Growing Herbaceous Perennials
Herbaceous perennials are the mainstay of beds and borders, providing great splashes of colour, along with form and structure.
Perennials are difficult to beat for their colour, form and interest, and there are so many to choose from you can more-or-less guarantee colour all year round. There are low-growing forms, which provide vital ground cover, to tall, imposing types providing great structure and eye-catching focal points, such as lupins and delphiniums..
Some people believe that the word herbaceous means that plants die down to ground level in autumn, coming back in spring. While many perennials do this, there are also lots of evergreens to choose from. And, of course, being perennial, they will go on flowering for many years.
How to plant perennials
Choosing plants that enjoy the conditions in your garden is the first step, but investing some care and attention at planting time and during establishment will ensure better performance for many years.
Although spring and autumn are regarded as the best times to plant, container-grown perennials can be planted all year round - just keep them well watered during dry weather.
- Make sure the soil has been prepared well with lots of planting compost and all perennial weeds have been removed.
- Ensure that the soil is loose enough to allow the roots to grow out.
- Soak the plants with water before planting.
- If necessary, if pot-grown plants look potbound, gently tease out some roots from the rootball.
- Plant with a trowel, firm the soil around the plants by hand and water in thoroughly.
- In large borders it pays to plant herbaceous perennials in groups of three or five for best effect.
The other great thing about herbaceous perennials is that they need minimal maintenance if you’ve chosen the right plants for your conditions and planted them well. But some simple routine maintenance will ensure better performance and a more attractive display.
Apply a mulch in spring, which will help prevent weed problems and maintain soil moisture levels, especially important with those plants that prefer a cool, moist root run, such as hostas and hellebores.
Some taller perennials, such as delphiniums and lupins, and those with heavy flower heads, such as peonies, usually need staking, especially in exposed areas. Supports should be put in place in spring, so that they soon become hidden by the foliage. Also, putting them in place later is more difficult and some damage may already have occurred.

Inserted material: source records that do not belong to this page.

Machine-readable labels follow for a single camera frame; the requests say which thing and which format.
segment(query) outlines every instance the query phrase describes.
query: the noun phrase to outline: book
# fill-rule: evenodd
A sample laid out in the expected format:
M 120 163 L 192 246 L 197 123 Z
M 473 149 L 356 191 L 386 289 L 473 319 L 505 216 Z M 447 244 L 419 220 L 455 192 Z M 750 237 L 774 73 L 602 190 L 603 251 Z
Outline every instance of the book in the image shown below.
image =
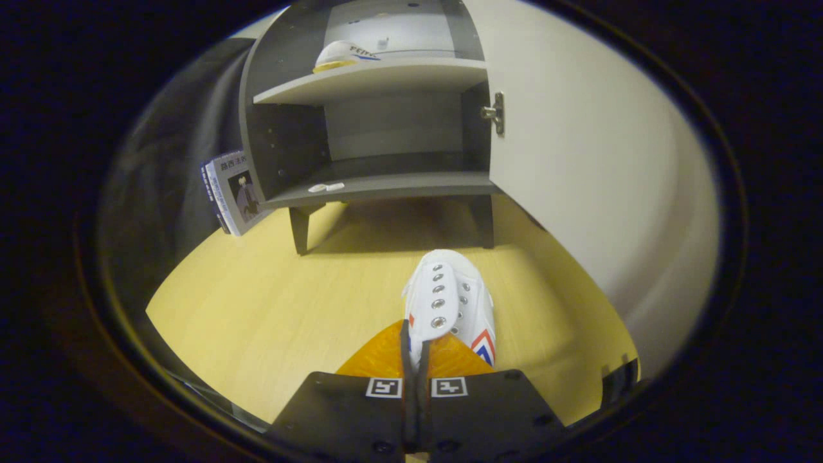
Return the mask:
M 223 232 L 226 234 L 231 234 L 229 227 L 226 225 L 226 220 L 223 218 L 223 214 L 217 207 L 217 201 L 214 199 L 214 194 L 212 193 L 212 183 L 208 181 L 208 174 L 206 173 L 206 164 L 207 162 L 203 162 L 200 165 L 200 176 L 203 179 L 203 184 L 206 186 L 206 194 L 208 195 L 209 204 L 212 206 L 212 211 L 217 217 L 217 221 L 220 223 L 220 227 L 223 229 Z
M 206 164 L 217 208 L 234 236 L 242 236 L 271 210 L 261 209 L 263 192 L 249 173 L 251 159 L 242 151 L 228 152 Z

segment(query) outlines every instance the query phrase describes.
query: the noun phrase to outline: black object
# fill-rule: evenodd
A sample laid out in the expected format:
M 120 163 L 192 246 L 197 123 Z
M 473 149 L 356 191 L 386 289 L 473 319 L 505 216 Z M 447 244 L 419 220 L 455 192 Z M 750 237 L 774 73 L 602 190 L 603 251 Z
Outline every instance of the black object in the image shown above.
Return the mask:
M 432 378 L 431 461 L 509 461 L 559 442 L 565 428 L 519 370 Z
M 603 378 L 601 407 L 612 404 L 634 389 L 638 379 L 637 359 L 624 363 Z
M 313 372 L 266 436 L 324 461 L 402 461 L 402 383 Z
M 400 329 L 400 352 L 406 353 L 410 350 L 412 350 L 412 340 L 409 338 L 409 320 L 404 320 Z M 401 358 L 403 377 L 413 378 L 412 360 L 408 355 L 401 355 Z M 420 447 L 420 425 L 416 416 L 416 411 L 420 408 L 420 405 L 415 387 L 416 383 L 414 381 L 403 382 L 403 400 L 405 401 L 406 410 L 412 410 L 412 413 L 406 412 L 403 416 L 403 446 L 406 448 L 407 453 L 414 453 Z

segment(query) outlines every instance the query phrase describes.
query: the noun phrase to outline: wooden floor
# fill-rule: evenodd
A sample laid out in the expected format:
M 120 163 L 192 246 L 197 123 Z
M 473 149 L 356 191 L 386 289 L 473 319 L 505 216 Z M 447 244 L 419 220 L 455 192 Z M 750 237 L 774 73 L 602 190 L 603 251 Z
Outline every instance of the wooden floor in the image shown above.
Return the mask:
M 331 203 L 311 216 L 299 257 L 278 209 L 242 237 L 216 231 L 146 309 L 206 383 L 274 420 L 306 375 L 334 372 L 403 315 L 400 292 L 426 252 L 455 249 L 495 300 L 496 369 L 522 369 L 570 424 L 597 410 L 604 372 L 637 357 L 588 275 L 508 197 L 494 197 L 493 250 L 451 199 Z

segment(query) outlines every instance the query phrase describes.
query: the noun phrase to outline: gray shelf
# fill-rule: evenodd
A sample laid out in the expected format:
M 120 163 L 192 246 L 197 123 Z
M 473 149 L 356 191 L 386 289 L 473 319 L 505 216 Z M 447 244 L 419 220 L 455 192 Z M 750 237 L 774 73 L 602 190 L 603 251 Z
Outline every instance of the gray shelf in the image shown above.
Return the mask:
M 261 203 L 263 208 L 293 208 L 356 199 L 421 196 L 475 196 L 500 193 L 483 171 L 413 172 L 370 175 L 337 180 L 345 187 L 310 193 L 314 182 L 304 182 Z

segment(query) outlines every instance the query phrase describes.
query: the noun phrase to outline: shelf board
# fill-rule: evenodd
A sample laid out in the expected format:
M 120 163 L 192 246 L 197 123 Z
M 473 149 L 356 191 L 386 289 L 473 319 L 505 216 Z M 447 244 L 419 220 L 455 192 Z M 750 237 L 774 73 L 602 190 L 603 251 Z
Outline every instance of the shelf board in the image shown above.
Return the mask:
M 395 91 L 465 91 L 486 76 L 486 62 L 396 58 L 357 63 L 301 77 L 257 94 L 255 104 L 323 105 Z
M 421 196 L 459 196 L 496 194 L 500 190 L 484 171 L 413 172 L 370 175 L 338 180 L 345 187 L 336 191 L 309 192 L 302 183 L 261 203 L 263 208 L 289 208 L 356 199 L 416 198 Z

Young spring growth is vulnerable to slugs and snails, so take action early in spring before damage occurs. Hostas, for example, are often attacked while the new shoots are still below ground level and as they unfurl.
Keep weeds under control - not only do they look unsightly, but also compete for space, light, food and water.
Keep young plants well watered and established plants may need watering during prolonged dry periods.
Giving the plants a good feed with a continuous release feed in spring will improve growth and flowering.
Deadheading faded flowers keeps plants tidy and can lead to further flushes of flowers later in the year.
In autumn, cut back dead and dying foliage and flower stems, unless you want them for winter effect, such as the flower heads of sedums or ornamental grasses. In cold areas and with not totally hardy plants, cutting back is best left until spring, as the top growth provides some protection against the cold.
Division and propagation
After a few years some perennials will have grown into large clumps, and eventually the mass of congested roots can mean reduced vigour, dying out in the centre, less flowering and problems with disease, such as powdery mildew. More invasive perennials will also start growing into their neighbours.
At this time, you will need to lift and divide the plants.Not only will this improve performance, but you’ll also have a greater number of plants, which can either be planted elsewhere in the garden or given away.
- Divide perennials during their dormant season, usually between late autumn and early spring.
- Dig up the clump and divide the roots by teasing the clump into separate pieces by hand, with a hand fork, or for large clumps, two garden forks used back to back.
- Plants with fleshy roots are usually best divided with a sharp knife - each section should have at least three to five growth buds.
- The youngest, outermost portions are the most vigorous; the central section is the oldest and should be discarded.
- Make sure that each piece has more roots than top growth to ensure good re-establishment.